■ Work instructions
Look through the data below. Collect every line where the word "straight" occurs.

Dataset excerpts
#####
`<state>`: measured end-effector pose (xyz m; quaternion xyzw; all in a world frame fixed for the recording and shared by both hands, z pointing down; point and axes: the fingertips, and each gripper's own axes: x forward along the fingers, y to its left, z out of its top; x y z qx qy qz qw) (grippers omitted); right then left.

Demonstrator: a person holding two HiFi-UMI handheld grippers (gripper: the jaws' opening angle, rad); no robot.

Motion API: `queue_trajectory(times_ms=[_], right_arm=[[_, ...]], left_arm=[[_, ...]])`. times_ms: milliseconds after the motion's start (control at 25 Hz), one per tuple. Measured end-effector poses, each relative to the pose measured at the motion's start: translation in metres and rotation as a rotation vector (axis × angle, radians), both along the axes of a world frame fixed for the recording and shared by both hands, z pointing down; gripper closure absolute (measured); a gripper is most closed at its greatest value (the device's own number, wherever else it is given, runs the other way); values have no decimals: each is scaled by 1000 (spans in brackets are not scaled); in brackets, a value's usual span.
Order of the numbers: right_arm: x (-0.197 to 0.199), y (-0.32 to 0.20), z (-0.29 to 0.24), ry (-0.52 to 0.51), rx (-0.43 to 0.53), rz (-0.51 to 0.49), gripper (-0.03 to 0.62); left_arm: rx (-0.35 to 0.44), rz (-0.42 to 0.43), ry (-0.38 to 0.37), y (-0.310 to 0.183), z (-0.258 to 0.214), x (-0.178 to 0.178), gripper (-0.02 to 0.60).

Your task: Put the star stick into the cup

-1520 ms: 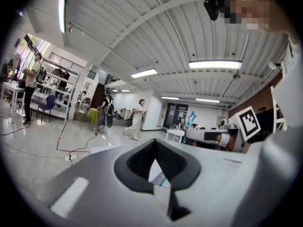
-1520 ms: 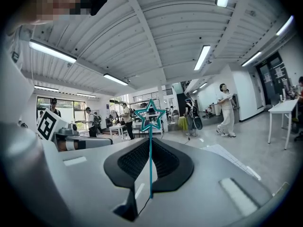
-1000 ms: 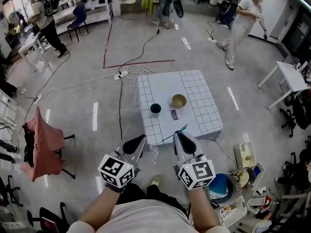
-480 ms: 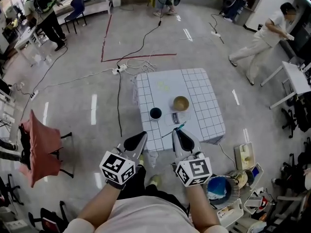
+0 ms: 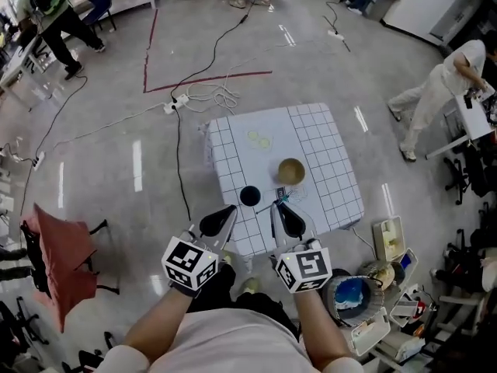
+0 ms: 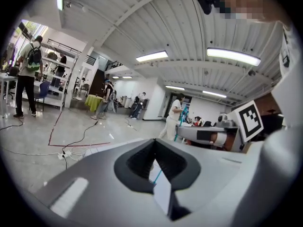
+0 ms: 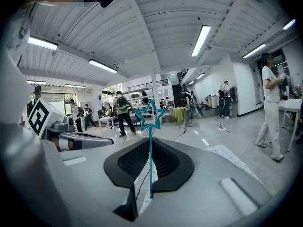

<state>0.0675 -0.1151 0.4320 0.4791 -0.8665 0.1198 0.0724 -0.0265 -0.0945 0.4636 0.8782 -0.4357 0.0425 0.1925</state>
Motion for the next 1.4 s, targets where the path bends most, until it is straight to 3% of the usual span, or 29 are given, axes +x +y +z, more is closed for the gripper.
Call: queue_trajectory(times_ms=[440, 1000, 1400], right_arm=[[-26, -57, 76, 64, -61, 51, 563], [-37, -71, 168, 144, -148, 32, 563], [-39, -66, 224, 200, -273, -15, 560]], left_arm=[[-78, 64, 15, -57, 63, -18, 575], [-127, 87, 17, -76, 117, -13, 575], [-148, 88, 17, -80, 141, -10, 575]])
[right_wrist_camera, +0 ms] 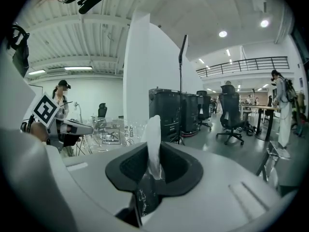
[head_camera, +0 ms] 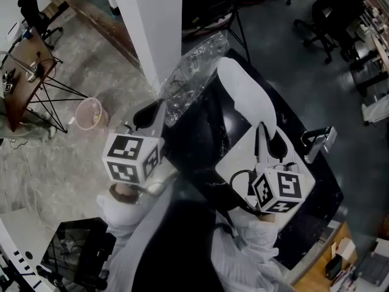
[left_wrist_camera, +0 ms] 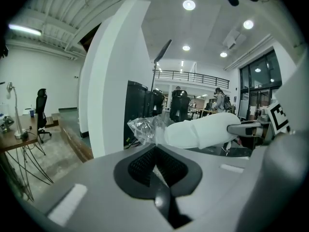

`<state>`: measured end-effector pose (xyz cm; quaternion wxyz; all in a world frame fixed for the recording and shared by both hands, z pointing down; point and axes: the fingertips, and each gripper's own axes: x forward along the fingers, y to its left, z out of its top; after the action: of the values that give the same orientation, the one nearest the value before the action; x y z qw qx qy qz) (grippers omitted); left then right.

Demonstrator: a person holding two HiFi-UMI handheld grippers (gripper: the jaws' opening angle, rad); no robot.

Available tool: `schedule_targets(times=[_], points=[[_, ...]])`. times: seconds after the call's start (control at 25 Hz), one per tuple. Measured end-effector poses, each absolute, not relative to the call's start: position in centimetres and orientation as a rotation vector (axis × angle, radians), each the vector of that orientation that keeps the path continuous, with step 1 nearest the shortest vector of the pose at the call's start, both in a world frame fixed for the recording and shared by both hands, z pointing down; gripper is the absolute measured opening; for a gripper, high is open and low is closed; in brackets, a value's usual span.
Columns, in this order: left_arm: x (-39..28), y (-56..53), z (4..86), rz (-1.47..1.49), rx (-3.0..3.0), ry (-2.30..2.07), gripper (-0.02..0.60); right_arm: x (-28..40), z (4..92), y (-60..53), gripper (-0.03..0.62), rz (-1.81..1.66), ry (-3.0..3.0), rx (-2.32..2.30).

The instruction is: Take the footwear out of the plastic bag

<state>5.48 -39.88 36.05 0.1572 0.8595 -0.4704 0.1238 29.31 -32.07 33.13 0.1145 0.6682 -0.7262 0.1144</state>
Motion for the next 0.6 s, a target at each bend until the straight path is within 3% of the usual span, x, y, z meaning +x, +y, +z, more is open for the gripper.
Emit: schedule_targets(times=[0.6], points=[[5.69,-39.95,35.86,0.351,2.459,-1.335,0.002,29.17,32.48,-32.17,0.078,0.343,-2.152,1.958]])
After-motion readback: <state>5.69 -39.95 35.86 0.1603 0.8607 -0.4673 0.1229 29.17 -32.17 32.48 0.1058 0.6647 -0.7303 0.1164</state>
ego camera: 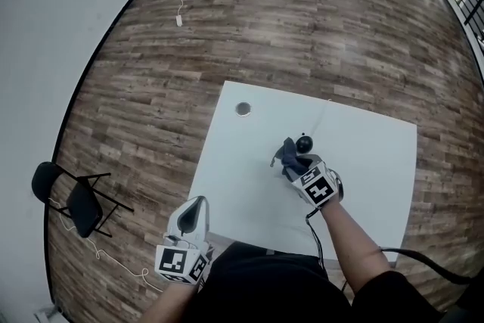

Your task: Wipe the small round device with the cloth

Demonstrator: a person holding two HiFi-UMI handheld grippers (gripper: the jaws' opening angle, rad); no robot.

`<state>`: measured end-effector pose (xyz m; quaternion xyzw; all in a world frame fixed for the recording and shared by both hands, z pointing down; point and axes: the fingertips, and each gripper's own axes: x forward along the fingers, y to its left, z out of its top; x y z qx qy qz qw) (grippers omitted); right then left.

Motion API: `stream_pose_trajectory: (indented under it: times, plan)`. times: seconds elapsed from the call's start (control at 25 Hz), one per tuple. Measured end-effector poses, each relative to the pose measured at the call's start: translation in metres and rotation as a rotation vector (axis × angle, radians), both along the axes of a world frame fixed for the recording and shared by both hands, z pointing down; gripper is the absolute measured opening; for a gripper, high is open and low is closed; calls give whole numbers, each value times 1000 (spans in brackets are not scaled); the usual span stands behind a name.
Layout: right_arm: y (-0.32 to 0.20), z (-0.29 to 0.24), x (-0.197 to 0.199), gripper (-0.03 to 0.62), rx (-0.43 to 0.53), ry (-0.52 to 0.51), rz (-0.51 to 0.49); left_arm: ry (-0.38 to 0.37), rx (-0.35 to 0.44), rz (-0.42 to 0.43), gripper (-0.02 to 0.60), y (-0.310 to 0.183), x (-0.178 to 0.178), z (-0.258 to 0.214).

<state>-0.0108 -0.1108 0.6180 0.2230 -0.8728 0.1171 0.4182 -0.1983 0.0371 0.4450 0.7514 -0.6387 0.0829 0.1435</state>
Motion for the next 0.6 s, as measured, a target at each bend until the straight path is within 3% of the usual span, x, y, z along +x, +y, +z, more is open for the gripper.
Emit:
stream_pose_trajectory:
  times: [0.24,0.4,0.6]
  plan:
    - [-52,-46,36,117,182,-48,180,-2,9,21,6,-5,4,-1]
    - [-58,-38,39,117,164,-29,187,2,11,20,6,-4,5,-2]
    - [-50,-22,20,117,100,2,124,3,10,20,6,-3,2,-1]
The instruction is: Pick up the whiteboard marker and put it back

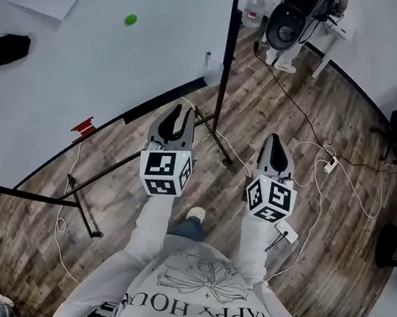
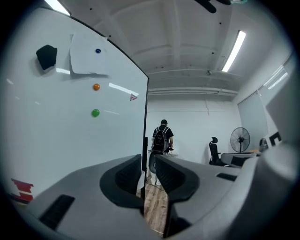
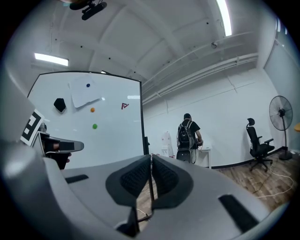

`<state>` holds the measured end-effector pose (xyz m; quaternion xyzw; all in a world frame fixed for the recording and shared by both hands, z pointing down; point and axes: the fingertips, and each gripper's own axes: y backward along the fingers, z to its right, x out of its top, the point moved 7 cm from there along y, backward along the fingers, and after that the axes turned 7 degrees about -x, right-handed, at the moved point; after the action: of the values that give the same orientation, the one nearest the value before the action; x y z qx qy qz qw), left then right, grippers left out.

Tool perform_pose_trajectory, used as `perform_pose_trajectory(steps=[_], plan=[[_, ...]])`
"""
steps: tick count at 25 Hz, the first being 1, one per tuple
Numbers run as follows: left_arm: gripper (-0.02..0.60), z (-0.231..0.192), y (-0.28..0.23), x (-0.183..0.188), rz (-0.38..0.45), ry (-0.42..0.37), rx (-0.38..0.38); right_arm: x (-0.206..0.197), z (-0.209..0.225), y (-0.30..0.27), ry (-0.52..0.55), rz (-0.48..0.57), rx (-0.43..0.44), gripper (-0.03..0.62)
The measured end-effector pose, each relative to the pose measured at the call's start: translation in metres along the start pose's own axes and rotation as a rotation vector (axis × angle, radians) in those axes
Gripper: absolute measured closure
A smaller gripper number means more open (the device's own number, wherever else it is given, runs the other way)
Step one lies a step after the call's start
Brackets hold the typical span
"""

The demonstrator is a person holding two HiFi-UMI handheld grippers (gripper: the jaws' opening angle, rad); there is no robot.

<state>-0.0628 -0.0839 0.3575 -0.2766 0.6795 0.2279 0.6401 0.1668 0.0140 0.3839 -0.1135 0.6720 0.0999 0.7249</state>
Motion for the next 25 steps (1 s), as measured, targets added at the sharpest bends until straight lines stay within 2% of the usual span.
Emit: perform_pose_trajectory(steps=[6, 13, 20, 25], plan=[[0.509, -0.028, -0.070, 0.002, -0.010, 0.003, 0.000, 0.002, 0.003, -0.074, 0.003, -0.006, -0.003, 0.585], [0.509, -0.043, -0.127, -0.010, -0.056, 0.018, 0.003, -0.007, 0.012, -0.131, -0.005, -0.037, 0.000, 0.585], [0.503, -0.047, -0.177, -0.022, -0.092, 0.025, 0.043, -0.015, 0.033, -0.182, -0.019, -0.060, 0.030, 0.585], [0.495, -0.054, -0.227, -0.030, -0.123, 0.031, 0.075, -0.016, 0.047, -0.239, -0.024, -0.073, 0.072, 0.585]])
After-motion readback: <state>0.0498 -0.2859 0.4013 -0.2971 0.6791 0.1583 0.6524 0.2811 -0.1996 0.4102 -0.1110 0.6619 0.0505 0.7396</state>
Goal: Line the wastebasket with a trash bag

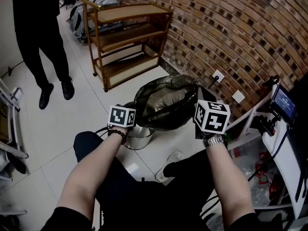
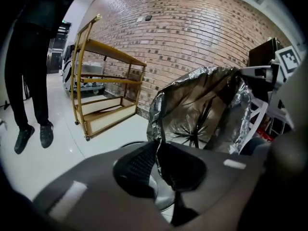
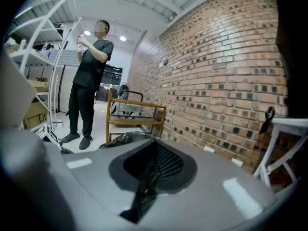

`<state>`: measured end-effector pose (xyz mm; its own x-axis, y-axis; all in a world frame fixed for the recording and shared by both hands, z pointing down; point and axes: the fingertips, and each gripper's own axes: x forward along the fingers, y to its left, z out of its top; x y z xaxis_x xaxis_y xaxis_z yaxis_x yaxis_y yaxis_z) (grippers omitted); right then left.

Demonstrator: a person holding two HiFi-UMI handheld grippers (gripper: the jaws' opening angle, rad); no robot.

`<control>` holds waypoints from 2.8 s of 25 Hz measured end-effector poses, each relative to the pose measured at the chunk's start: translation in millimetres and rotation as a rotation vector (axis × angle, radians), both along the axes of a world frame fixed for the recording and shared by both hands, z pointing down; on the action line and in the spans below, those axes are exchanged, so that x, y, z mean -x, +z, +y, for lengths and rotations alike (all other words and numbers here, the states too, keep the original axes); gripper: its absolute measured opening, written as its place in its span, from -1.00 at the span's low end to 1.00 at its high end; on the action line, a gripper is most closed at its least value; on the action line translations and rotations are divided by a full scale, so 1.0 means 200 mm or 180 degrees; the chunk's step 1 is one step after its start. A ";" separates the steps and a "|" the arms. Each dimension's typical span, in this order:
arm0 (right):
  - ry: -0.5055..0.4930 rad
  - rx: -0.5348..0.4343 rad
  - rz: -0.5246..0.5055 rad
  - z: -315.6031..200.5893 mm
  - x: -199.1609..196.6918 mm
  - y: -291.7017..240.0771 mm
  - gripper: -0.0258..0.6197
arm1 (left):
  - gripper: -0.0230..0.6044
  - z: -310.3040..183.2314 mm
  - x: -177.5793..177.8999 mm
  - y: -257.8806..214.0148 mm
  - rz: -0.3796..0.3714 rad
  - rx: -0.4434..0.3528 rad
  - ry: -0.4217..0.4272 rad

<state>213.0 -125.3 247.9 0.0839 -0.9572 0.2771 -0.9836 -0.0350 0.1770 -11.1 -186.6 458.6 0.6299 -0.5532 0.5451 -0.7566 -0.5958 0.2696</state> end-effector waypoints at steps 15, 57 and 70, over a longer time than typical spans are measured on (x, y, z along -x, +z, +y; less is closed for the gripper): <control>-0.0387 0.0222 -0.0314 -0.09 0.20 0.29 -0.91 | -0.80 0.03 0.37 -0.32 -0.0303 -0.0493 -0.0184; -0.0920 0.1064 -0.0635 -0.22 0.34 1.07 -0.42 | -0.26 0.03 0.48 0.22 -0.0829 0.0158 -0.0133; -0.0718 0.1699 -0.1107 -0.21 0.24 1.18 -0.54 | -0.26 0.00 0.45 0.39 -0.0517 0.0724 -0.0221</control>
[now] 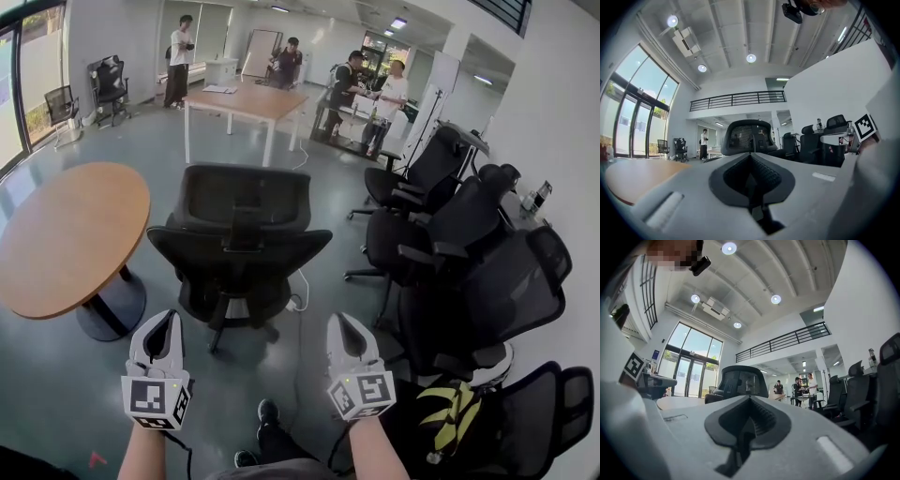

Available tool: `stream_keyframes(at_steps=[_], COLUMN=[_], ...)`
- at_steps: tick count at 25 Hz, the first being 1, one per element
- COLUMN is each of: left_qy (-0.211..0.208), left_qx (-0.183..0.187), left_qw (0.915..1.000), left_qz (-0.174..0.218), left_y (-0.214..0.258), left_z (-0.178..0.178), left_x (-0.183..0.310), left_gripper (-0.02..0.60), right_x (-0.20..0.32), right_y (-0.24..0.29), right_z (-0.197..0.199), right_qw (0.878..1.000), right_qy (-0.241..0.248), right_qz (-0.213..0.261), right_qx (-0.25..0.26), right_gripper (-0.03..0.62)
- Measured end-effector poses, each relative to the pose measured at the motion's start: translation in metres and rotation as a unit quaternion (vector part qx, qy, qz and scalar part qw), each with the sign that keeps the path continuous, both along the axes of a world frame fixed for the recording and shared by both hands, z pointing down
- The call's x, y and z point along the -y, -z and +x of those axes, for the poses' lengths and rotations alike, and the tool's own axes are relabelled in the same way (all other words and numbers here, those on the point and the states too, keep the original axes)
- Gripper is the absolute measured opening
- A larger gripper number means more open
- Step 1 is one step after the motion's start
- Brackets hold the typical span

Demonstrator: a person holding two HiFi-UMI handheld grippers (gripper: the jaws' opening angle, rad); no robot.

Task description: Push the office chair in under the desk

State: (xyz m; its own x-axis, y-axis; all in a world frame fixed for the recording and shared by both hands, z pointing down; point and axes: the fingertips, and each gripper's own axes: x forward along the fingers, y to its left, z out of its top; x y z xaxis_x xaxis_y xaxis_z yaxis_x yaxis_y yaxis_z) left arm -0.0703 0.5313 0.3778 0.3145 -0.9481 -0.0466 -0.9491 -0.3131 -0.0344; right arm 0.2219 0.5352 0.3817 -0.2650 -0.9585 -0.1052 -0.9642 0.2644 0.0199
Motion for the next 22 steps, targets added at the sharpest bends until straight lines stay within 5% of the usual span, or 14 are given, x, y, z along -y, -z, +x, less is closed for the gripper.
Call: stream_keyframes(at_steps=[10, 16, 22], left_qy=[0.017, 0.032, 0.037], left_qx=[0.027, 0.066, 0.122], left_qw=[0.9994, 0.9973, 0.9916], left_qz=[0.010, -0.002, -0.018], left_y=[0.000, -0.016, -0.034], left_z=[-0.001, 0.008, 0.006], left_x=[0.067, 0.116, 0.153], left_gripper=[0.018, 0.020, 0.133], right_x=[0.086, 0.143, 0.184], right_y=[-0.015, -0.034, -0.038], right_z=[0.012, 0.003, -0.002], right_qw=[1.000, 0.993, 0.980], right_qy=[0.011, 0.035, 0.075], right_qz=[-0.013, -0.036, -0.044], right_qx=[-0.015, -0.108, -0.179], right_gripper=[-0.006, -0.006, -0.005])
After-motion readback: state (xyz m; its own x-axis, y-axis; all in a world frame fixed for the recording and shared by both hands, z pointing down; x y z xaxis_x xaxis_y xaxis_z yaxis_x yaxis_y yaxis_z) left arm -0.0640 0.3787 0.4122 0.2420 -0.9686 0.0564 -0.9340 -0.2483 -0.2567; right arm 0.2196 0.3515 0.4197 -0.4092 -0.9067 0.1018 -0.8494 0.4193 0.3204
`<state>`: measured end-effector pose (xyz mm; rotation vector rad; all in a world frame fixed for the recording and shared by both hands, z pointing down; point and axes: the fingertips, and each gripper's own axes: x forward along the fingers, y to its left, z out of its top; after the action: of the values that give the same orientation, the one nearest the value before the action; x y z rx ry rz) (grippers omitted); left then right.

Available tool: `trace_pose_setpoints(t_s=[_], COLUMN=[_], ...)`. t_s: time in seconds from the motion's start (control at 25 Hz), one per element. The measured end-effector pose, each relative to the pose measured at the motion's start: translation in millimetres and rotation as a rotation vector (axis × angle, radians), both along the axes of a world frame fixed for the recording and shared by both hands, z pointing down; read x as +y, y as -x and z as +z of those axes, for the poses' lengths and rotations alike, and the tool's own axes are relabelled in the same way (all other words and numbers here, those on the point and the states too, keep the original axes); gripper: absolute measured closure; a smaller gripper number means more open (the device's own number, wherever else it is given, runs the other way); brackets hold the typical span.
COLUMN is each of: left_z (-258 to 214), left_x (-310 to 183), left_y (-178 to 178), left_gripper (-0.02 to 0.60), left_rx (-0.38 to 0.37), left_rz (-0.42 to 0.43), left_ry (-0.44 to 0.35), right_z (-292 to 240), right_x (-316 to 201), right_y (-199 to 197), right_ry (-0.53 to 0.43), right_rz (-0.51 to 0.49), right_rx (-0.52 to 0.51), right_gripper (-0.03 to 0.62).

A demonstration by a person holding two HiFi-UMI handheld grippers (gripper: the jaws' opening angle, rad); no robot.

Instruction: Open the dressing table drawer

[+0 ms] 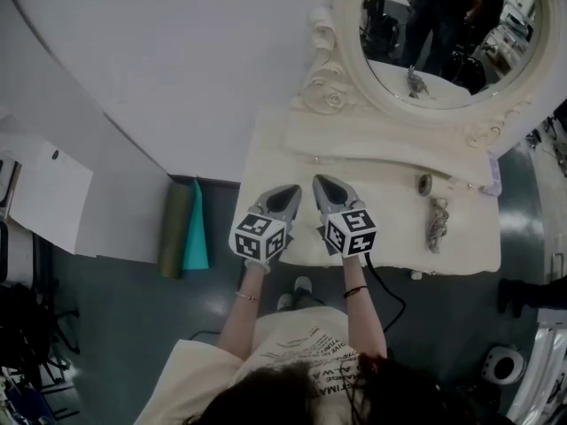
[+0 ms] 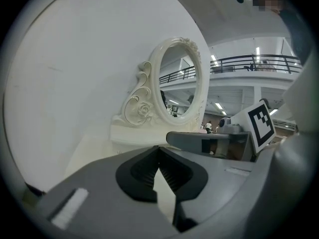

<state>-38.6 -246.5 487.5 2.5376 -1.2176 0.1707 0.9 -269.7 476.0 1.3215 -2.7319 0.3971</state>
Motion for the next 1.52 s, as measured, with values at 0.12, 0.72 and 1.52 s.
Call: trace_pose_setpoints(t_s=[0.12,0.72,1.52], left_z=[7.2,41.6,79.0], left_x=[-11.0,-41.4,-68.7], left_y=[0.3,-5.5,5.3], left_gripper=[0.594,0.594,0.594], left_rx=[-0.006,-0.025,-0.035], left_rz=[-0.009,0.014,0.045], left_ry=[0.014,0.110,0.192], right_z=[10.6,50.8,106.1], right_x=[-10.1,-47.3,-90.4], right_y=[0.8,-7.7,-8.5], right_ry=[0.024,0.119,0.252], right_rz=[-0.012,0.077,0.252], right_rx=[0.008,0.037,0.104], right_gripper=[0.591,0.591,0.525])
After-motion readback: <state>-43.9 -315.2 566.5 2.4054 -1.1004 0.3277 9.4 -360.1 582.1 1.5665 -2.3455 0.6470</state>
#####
■ Answer to this exercise
Motion for the next 1.4 s, targets where the path bends most, until it is straight to 3% of the usual span, or 29 are given, axes +x +y +z, more is closed for the gripper.
Motion for the next 0.6 s, a target at each bend until the straight path is within 3% of the usual span, x, y, z meaning +x, +y, +z, more is open for the gripper.
Motion for the next 0.6 s, as measured, a target at each bend until the straight path is within 3% of the usual span, x, y, z along +x, +y, +z, more is open for the gripper.
Motion for the next 25 steps (1 s), as measured, targets added at the sharpest bends until straight lines stay within 2% of the usual span.
Motion for the next 22 steps, targets added at the sharpest bends until straight lines stay within 5% of the usual span, or 14 are given, x, y, z along -y, -z, +x, less is closed for the gripper.

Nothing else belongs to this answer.